### Task statement
Copy each line of the data below in which the word "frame" can be found.
******
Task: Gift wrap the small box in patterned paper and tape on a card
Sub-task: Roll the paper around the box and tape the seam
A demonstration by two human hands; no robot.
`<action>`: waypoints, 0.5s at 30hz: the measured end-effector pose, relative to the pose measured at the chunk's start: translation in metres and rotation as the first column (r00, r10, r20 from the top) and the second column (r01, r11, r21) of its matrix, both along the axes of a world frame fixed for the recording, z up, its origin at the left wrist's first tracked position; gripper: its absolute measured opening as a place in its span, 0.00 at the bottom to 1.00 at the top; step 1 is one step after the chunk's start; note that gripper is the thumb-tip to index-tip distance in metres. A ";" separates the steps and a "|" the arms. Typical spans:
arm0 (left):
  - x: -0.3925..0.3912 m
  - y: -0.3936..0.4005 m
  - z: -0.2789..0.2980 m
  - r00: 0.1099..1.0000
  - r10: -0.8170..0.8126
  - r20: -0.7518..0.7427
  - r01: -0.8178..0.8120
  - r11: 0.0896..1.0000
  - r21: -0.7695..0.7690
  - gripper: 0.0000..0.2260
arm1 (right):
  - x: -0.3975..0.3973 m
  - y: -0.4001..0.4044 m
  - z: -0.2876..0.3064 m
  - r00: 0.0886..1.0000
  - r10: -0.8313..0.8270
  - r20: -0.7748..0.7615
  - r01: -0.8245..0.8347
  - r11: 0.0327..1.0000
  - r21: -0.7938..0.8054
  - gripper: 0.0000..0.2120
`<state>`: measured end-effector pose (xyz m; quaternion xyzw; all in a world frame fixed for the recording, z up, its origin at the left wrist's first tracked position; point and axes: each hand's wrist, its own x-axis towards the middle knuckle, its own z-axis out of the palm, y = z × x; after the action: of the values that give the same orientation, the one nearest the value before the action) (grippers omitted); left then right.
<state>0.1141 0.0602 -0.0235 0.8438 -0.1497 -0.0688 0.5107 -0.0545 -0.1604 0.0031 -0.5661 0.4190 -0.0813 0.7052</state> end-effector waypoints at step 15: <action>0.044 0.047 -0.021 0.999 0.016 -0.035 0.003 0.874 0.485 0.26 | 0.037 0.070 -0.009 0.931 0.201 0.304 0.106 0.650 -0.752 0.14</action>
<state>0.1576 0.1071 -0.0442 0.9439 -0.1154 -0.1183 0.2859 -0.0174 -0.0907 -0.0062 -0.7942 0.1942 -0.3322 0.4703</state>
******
### Reply
`<action>`: waypoints, 0.5s at 30hz: the measured end-effector pose, relative to the pose measured at the chunk's start: translation in metres and rotation as the first column (r00, r10, r20 from the top) and the second column (r01, r11, r21) of its matrix, both along the axes of a world frame fixed for the recording, z up, its origin at the left wrist's first tracked position; gripper: its absolute measured opening as a place in its span, 0.00 at the bottom to 1.00 at the top; step 1 is one step after the chunk's start; note that gripper is the thumb-tip to index-tip distance in metres. A ";" separates the steps and a "|" the arms. Typical spans:
`<state>`: measured end-effector pose (xyz m; quaternion xyzw; all in a world frame fixed for the recording, z up, its origin at the left wrist's first tracked position; point and axes: each hand's wrist, its own x-axis towards the middle knuckle, its own z-axis out of the palm, y = z × x; after the action: of the values that give the same orientation, the one nearest the value before the action) (grippers omitted); left then right.

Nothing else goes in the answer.